The spike protein on the SARS-CoV-2 virus is the primary target being screened for potential Covid-19 monoclonal antibodies.
The aim is for the antibody to neutralize the SARS-CoV-2 virus by targeting the spike protein and thus prevent it from infecting healthy cells.
A particularly interesting way is to give it to people who are not yet infected as a preventive tool. If the antibodies are effective and long-lasting enough, they can provide adequate protection for a period of time before a vaccine is found.
Research and development are ongoing to develop antibodies against diseases such as rheumatoid arthritis, multiple sclerosis, Alzheimer’s and various types of cancer.
However, many are already in use in the US and UK.
48 new mAbs have been approved since 2008, which, according to the US FDA, will contribute to a total global market of 61 mAbs in clinical use at the end of 2017.
This is a major blow to the UK as the Kent variant is already the dominant variety in the UK. Therefore, any new treatment must aim to reduce transmission.
The Kent variant’s N501Y makes it at least 50 percent more contagious than regular Covid, and early data in the UK suggests it’s 30 percent more deadly as well.
Dr. Cammack added, “So this is a virus that is making a change that will help make it more attached to the cell. So these monoclonals are lost. ‘
The South African and Brazilian variants have a mutation called E484K, which is also on the spike protein that many antibodies would normally target.
This mutation has already been shown to hinder the current wave of vaccinations, but not enough to prevent people from receiving protection.
In another worrying development this week, the E484K mutation was found in 11 cases of the Kent variant, suggesting the strain is developing again.
The researchers now have the task of finding new regions of the virus other than the tip that do not mutate so that they can be attacked with antibodies.
Dr. Cammack explained that it would require mass sequencing and genetic sequencing of the virus from around the world to determine what changes are there and where the “conservative” regions are.
The monoclonal antibodies are still effective against the original virus and have been used in Europe and the United States. However, because the new strains have an “evolutionary advantage” over this strain, scientists believe it will have faded in the coming months.
An early study of 20 patients in the US found the new GSK antibody treatment, known as Vir-7831, was safe and had no harmful effects on the old variant.
Monoclonal antibodies came into the spotlight after it was revealed that former US President Donald Trump had received an experimental cocktail of the proteins made by Regeneron following his Covid-19 diagnosis.
Although not approved, the company agreed to give Mr. Trump a single dose at the request of his doctor, in accordance with “compassionate use” regulations.
Monoclonal antibodies are already used to treat tetanus, Ebola and diphtheria and are described as “one of the most powerful tools in modern medicine” according to a recent Wellcome report.

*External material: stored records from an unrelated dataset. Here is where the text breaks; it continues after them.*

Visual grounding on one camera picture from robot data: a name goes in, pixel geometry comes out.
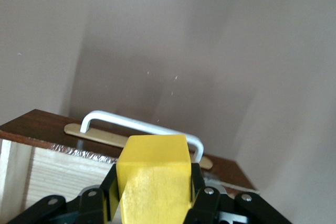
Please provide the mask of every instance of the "yellow cube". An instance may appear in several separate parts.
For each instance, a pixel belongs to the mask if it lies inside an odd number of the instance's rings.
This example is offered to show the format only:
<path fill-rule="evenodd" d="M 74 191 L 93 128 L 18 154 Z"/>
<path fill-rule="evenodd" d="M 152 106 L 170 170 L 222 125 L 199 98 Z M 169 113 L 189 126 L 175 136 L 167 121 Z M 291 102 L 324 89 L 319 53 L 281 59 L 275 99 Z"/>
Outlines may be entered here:
<path fill-rule="evenodd" d="M 184 135 L 131 136 L 117 162 L 123 224 L 182 224 L 191 207 Z"/>

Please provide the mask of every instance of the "screw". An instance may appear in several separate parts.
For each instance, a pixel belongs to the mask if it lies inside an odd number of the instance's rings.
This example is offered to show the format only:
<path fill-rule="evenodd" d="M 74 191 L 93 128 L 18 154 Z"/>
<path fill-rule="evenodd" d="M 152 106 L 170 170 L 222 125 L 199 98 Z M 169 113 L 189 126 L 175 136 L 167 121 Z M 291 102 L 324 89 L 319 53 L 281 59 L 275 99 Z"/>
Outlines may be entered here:
<path fill-rule="evenodd" d="M 89 197 L 92 197 L 92 196 L 94 196 L 94 195 L 96 195 L 96 194 L 97 194 L 96 191 L 91 191 L 91 192 L 88 193 L 88 196 L 89 196 Z"/>
<path fill-rule="evenodd" d="M 210 187 L 205 188 L 204 191 L 205 191 L 206 194 L 209 194 L 209 195 L 214 194 L 214 192 L 215 192 L 215 191 L 214 191 L 212 188 L 210 188 Z"/>
<path fill-rule="evenodd" d="M 250 195 L 248 195 L 248 194 L 243 194 L 243 195 L 241 196 L 241 198 L 242 198 L 244 201 L 247 201 L 247 202 L 252 201 L 252 197 L 251 197 Z"/>
<path fill-rule="evenodd" d="M 53 204 L 56 204 L 58 201 L 58 199 L 51 199 L 50 201 L 48 201 L 48 205 L 53 205 Z"/>

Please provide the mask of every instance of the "wall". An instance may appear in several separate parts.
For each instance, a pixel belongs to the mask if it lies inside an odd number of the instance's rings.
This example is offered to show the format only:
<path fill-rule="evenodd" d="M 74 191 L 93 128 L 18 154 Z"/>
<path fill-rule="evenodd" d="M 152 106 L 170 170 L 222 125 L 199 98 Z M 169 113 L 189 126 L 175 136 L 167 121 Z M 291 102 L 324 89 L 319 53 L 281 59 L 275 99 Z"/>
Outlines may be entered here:
<path fill-rule="evenodd" d="M 0 120 L 103 109 L 199 136 L 294 223 L 336 217 L 336 0 L 0 0 Z"/>

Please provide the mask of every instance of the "white handle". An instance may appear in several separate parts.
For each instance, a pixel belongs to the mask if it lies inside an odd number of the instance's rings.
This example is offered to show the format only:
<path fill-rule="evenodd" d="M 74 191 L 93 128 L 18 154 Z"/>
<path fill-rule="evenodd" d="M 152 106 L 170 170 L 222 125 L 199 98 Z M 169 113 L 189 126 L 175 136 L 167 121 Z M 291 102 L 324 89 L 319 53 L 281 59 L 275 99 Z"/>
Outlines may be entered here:
<path fill-rule="evenodd" d="M 146 132 L 146 133 L 150 133 L 154 135 L 183 134 L 186 136 L 187 142 L 196 147 L 196 152 L 194 154 L 194 162 L 199 163 L 202 158 L 204 147 L 203 147 L 201 140 L 197 136 L 189 135 L 189 134 L 186 134 L 180 131 L 170 130 L 170 129 L 160 127 L 154 124 L 145 123 L 145 122 L 138 121 L 138 120 L 131 119 L 131 118 L 126 118 L 125 116 L 116 115 L 116 114 L 112 114 L 112 113 L 101 111 L 101 110 L 92 111 L 84 117 L 82 121 L 82 125 L 80 127 L 81 133 L 86 133 L 88 131 L 90 122 L 92 119 L 98 119 L 98 120 L 102 120 L 105 122 L 114 123 L 117 125 L 125 126 L 130 129 L 134 129 L 134 130 L 138 130 L 138 131 L 142 131 L 142 132 Z"/>

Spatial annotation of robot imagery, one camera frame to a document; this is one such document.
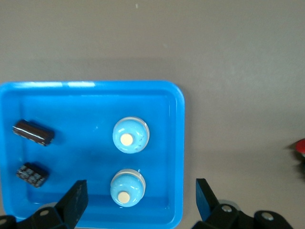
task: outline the gray table
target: gray table
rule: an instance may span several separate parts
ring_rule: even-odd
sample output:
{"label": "gray table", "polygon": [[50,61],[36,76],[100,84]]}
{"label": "gray table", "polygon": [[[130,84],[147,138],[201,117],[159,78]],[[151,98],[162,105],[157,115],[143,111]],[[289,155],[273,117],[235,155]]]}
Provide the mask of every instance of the gray table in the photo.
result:
{"label": "gray table", "polygon": [[186,101],[184,215],[195,179],[248,215],[304,228],[305,1],[0,1],[0,81],[166,79]]}

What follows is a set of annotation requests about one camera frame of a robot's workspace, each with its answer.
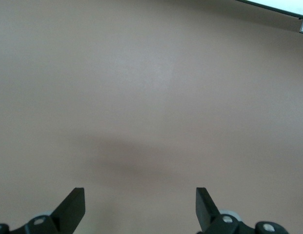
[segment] plain surface
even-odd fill
[[[303,234],[301,21],[233,0],[0,1],[0,222],[194,234],[196,187]]]

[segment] bright white panel
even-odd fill
[[[293,14],[303,15],[303,0],[246,0]]]

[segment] screen
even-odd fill
[[[303,0],[238,0],[286,15],[303,18]]]

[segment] beige wall
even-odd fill
[[[301,21],[234,0],[0,1],[0,222],[195,234],[195,188],[303,234]]]

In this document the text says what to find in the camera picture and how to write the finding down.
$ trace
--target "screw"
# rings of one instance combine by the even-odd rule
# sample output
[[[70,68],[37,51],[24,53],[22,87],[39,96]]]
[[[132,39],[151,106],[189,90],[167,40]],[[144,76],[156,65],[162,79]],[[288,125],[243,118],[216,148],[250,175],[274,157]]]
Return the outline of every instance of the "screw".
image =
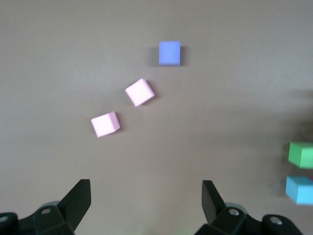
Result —
[[[271,218],[269,218],[270,221],[273,223],[273,224],[276,224],[276,225],[282,225],[283,222],[277,218],[276,216],[272,216]]]
[[[4,222],[4,221],[7,220],[8,218],[9,218],[8,216],[0,217],[0,223]]]
[[[51,210],[49,208],[44,209],[41,211],[41,214],[49,214],[51,212]]]
[[[231,215],[235,215],[235,216],[238,216],[240,213],[239,213],[239,211],[237,211],[236,209],[230,209],[229,210],[229,213],[231,214]]]

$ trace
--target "cyan block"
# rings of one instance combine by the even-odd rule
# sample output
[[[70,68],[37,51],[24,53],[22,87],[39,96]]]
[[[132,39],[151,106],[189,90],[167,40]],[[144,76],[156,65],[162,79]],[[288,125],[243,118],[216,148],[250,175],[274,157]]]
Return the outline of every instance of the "cyan block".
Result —
[[[297,205],[313,205],[313,181],[306,176],[288,176],[286,195]]]
[[[160,65],[180,65],[180,41],[163,41],[159,44]]]
[[[288,161],[299,168],[313,169],[313,143],[291,142]]]

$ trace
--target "cube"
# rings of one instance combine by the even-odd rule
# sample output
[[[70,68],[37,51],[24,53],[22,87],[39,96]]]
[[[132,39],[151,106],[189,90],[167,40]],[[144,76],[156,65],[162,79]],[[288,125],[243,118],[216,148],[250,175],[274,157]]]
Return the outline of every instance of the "cube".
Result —
[[[155,96],[148,82],[144,78],[136,81],[130,87],[126,88],[125,91],[135,107],[143,104]]]
[[[159,43],[160,65],[180,65],[180,41],[163,41]]]
[[[313,181],[306,176],[288,176],[286,195],[297,205],[313,205]]]
[[[313,169],[313,143],[291,142],[288,161],[299,168]]]
[[[115,111],[91,119],[92,126],[99,138],[117,131],[120,128]]]

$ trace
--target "purple-blue block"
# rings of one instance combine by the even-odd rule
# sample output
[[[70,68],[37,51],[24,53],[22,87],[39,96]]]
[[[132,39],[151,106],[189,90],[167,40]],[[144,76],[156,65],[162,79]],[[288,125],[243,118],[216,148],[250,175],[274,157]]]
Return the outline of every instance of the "purple-blue block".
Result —
[[[180,41],[163,41],[159,44],[160,65],[180,65]]]
[[[286,195],[297,205],[313,205],[313,181],[306,176],[288,176]]]

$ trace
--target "light blue cube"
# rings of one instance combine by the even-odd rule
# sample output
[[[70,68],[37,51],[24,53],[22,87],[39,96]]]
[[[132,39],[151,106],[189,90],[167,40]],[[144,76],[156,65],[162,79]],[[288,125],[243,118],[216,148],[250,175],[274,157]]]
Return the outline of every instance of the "light blue cube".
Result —
[[[180,41],[163,41],[159,44],[160,65],[180,65]]]
[[[306,176],[288,176],[286,195],[297,205],[313,205],[313,180]]]

However, the treatment being tried for HIV is expensive and can be difficult, so affluent countries have only seen the benefits of HIV.

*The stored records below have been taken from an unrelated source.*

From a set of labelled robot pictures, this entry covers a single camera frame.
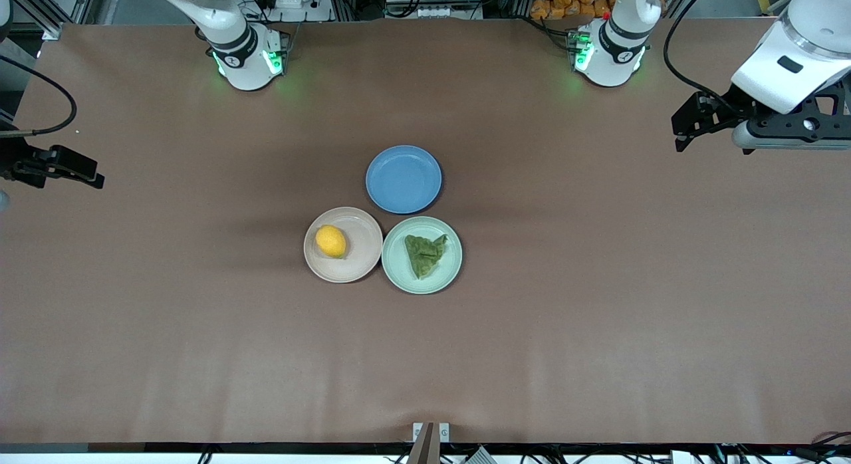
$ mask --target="beige plate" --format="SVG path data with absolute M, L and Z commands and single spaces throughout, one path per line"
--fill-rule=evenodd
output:
M 334 225 L 346 237 L 343 258 L 330 258 L 316 246 L 316 231 L 322 225 Z M 317 276 L 332 283 L 349 283 L 361 279 L 375 267 L 381 257 L 383 236 L 378 222 L 367 212 L 355 207 L 329 209 L 307 229 L 304 236 L 304 259 Z

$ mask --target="plate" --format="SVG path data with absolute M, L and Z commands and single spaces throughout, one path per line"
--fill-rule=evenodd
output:
M 408 249 L 405 248 L 405 237 L 414 235 L 424 239 L 439 239 L 441 235 L 447 235 L 446 246 L 443 256 L 437 262 L 431 272 L 422 279 L 417 279 L 411 268 L 408 258 Z M 455 230 L 446 223 L 431 216 L 414 216 L 405 219 L 387 233 L 384 246 L 381 249 L 381 265 L 384 273 L 393 282 L 405 291 L 413 294 L 429 294 L 444 289 L 458 276 L 461 269 L 461 240 Z
M 398 215 L 416 213 L 437 198 L 440 165 L 419 146 L 392 146 L 367 168 L 367 192 L 381 209 Z
M 340 228 L 346 237 L 346 254 L 331 258 L 316 245 L 322 225 Z M 381 257 L 381 227 L 367 212 L 355 207 L 335 207 L 319 215 L 304 235 L 304 260 L 316 276 L 332 283 L 349 283 L 366 276 Z

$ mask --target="mint green plate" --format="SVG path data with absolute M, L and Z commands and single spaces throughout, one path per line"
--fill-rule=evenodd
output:
M 411 269 L 405 237 L 414 235 L 424 239 L 439 239 L 447 235 L 443 257 L 431 272 L 417 279 Z M 399 223 L 387 234 L 381 248 L 381 267 L 393 285 L 413 294 L 429 294 L 444 289 L 458 276 L 461 269 L 461 240 L 449 225 L 431 216 L 414 216 Z

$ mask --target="yellow lemon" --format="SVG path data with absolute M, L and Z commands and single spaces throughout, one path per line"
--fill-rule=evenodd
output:
M 334 225 L 322 225 L 316 232 L 316 246 L 331 258 L 343 258 L 346 254 L 346 237 Z

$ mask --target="brown table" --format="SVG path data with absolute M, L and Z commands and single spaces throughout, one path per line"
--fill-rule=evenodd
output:
M 686 21 L 719 90 L 769 22 Z M 808 442 L 851 427 L 851 153 L 674 152 L 662 64 L 601 89 L 523 23 L 306 25 L 238 92 L 189 27 L 68 26 L 39 69 L 77 98 L 31 140 L 102 191 L 4 183 L 0 439 Z M 66 103 L 40 82 L 17 123 Z M 304 231 L 362 207 L 413 143 L 465 262 L 431 296 L 330 285 Z

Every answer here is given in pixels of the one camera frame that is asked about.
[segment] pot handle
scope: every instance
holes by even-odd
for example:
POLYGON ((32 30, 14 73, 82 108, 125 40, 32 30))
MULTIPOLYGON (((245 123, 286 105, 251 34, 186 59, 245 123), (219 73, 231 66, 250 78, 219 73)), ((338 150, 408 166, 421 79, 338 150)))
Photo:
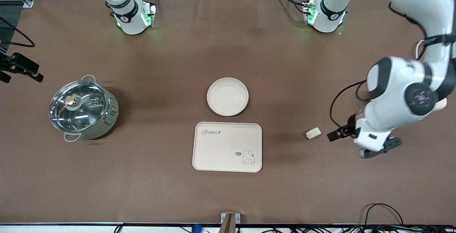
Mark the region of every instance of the pot handle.
POLYGON ((93 82, 97 82, 97 80, 95 79, 95 77, 91 74, 87 74, 86 76, 83 76, 81 78, 81 80, 85 80, 86 78, 93 78, 93 82))
POLYGON ((71 142, 75 142, 75 141, 77 141, 78 139, 80 139, 81 135, 82 135, 82 134, 80 134, 80 133, 77 133, 77 134, 64 133, 64 134, 63 134, 63 139, 65 139, 66 142, 70 142, 70 143, 71 143, 71 142), (68 139, 68 136, 77 136, 77 138, 74 139, 74 140, 69 140, 69 139, 68 139))

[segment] pot lid
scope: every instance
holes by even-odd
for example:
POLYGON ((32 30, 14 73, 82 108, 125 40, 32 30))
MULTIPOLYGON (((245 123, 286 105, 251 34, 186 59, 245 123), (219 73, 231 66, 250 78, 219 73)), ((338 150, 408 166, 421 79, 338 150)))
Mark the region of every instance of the pot lid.
POLYGON ((92 81, 70 82, 52 98, 49 117, 57 129, 79 132, 95 124, 106 111, 106 96, 92 81))

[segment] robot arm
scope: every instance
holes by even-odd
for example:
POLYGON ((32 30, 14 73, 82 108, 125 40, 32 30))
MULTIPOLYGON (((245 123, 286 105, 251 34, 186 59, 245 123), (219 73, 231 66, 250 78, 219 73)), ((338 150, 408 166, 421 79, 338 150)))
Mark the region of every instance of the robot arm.
POLYGON ((137 35, 153 25, 155 5, 142 0, 106 0, 124 33, 137 35))
POLYGON ((391 2, 423 28, 427 36, 424 62, 399 57, 378 61, 367 75, 371 101, 351 116, 346 126, 328 134, 330 141, 354 135, 355 144, 363 148, 363 158, 384 152, 391 144, 392 130, 428 116, 456 82, 451 57, 454 0, 391 2))
POLYGON ((305 4, 304 21, 322 33, 330 33, 342 23, 350 0, 311 0, 305 4))

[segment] rectangular tray
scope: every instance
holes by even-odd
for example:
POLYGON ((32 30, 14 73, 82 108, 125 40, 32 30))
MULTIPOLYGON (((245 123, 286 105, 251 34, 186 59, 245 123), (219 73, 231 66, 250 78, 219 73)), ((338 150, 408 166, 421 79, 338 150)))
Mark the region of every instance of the rectangular tray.
POLYGON ((196 170, 258 172, 262 166, 261 126, 202 121, 195 127, 192 165, 196 170))

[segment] pot
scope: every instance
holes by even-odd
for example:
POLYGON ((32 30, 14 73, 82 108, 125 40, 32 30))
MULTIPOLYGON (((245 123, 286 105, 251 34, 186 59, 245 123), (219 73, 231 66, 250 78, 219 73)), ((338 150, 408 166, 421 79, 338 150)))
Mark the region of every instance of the pot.
POLYGON ((103 136, 114 126, 118 116, 116 98, 91 75, 62 87, 49 108, 52 125, 64 132, 63 139, 67 142, 103 136))

It comes as aAnother 33 cases of the problematic South African variant of Covid have been discovered in the UK, health chiefs said yesterday amid growing fears about mutant strains that experts say could affect the effectiveness of vaccines.
Public Health England claimed 143 people have been affected by the variant since it was first discovered on British soil in December – including five in Scotland and nine in Wales. None were found in Northern Ireland.
Officials also announced that they had found 11 cases of the Kent coronavirus variant, which has an additional mutation in Bristol.